> Work request
Only lines containing "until" are wanted from the data below. Copy those lines.

> Provided data
--*--
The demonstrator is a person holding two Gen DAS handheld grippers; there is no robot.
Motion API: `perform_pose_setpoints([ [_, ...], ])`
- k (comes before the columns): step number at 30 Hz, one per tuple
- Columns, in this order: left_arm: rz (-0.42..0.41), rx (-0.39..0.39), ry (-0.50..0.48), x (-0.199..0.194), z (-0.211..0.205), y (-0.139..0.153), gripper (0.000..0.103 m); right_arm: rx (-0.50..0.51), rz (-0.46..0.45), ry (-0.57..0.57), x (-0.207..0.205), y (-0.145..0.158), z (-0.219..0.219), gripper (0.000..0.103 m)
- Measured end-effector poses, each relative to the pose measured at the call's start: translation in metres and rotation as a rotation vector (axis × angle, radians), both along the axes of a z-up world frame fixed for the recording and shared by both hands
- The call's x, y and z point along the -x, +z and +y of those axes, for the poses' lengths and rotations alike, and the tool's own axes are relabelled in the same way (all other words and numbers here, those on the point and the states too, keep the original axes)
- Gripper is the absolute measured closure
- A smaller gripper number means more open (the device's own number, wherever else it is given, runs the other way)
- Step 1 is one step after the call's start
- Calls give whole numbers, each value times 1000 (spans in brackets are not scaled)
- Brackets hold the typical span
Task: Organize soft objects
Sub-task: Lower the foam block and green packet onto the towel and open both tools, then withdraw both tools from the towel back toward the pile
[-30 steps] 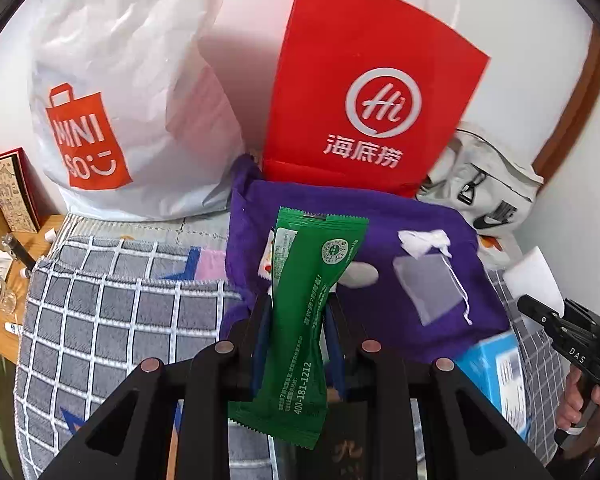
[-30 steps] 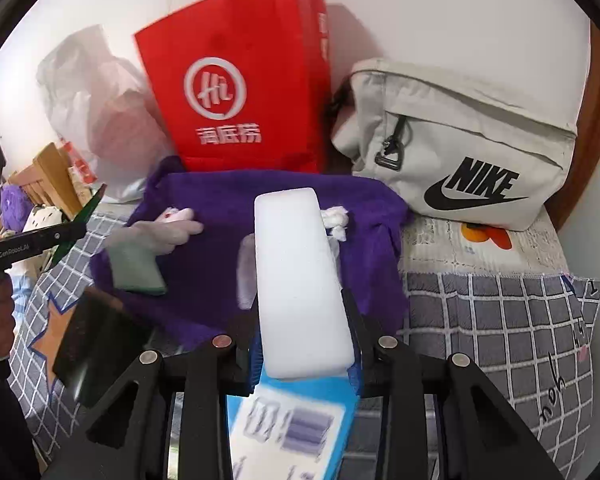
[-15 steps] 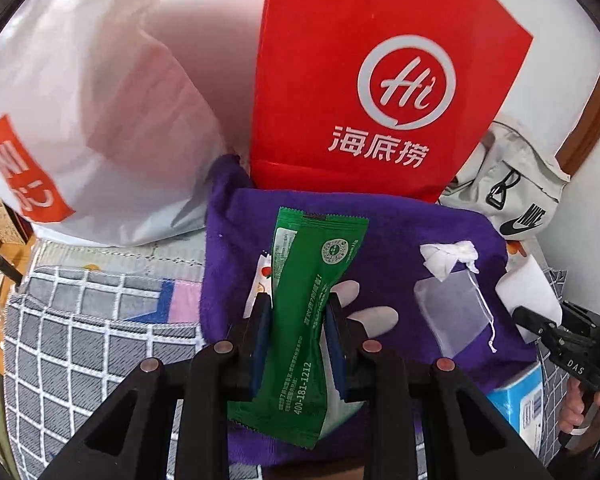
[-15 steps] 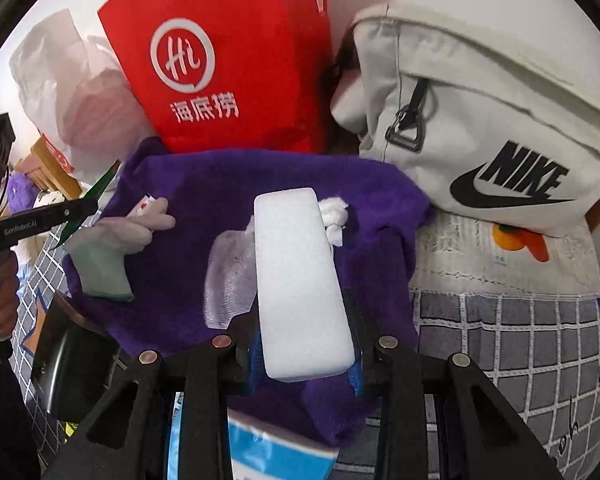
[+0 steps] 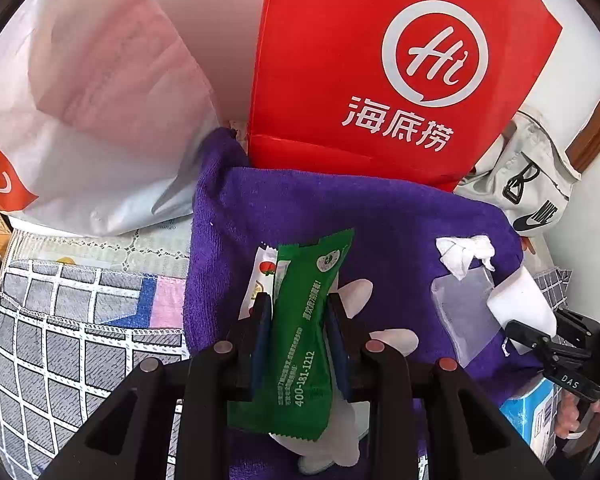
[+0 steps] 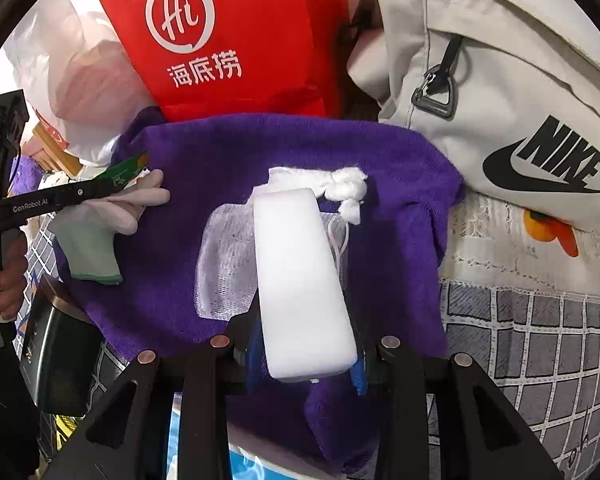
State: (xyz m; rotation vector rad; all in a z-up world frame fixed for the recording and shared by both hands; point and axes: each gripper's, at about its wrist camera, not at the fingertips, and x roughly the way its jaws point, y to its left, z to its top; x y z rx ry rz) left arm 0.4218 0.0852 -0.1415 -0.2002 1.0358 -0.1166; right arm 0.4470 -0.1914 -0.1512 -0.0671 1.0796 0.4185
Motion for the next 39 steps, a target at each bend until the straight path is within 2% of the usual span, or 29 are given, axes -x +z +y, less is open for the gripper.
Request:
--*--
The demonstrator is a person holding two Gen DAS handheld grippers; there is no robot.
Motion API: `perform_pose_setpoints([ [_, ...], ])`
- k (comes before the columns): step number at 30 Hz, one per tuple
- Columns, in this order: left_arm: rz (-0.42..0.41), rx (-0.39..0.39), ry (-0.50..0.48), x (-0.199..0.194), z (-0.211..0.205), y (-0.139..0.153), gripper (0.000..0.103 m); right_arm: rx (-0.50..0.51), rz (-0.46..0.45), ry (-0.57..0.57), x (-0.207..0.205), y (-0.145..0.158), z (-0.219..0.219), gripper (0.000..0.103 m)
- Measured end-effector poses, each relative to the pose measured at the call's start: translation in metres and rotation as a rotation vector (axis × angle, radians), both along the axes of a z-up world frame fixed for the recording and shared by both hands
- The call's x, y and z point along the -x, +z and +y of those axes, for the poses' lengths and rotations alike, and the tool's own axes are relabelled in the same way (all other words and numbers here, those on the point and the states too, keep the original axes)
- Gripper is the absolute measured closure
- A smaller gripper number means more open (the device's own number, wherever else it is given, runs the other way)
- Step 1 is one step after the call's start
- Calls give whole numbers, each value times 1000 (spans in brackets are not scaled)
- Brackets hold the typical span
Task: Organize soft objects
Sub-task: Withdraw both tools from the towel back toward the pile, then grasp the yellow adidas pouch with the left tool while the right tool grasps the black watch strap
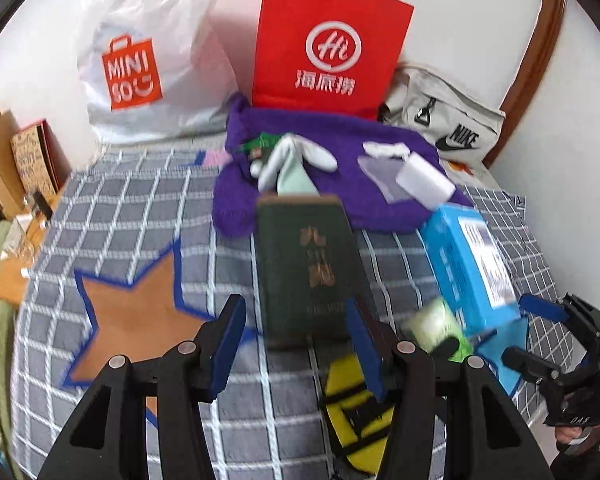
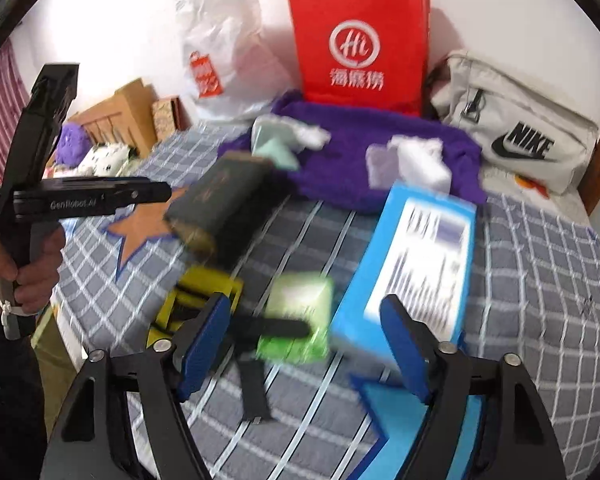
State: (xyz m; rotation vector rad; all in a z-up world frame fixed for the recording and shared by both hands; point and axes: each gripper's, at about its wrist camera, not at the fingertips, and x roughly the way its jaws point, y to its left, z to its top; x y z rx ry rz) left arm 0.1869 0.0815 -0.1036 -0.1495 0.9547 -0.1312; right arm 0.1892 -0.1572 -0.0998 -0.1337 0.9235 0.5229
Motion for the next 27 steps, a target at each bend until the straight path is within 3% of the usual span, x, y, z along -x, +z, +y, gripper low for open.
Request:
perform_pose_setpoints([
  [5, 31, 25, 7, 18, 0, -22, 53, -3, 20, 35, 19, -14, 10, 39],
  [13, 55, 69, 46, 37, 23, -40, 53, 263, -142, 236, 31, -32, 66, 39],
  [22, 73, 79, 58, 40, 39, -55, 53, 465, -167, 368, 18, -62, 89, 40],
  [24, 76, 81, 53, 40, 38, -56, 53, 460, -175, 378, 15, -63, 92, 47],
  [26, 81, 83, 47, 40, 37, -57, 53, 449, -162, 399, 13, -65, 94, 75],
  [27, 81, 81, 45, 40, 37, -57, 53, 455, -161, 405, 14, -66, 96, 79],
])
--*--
> Answer area
Motion for the next 39 steps, a target at each bend until the straight path is within 2% of the usual span, or 29 are given, axes -x +z +y, less is open for the gripper.
Motion for the next 27 steps, a target at each bend until the straight path is within 3% of the usual span, x, y, z along -x, +z, +y, gripper low for open.

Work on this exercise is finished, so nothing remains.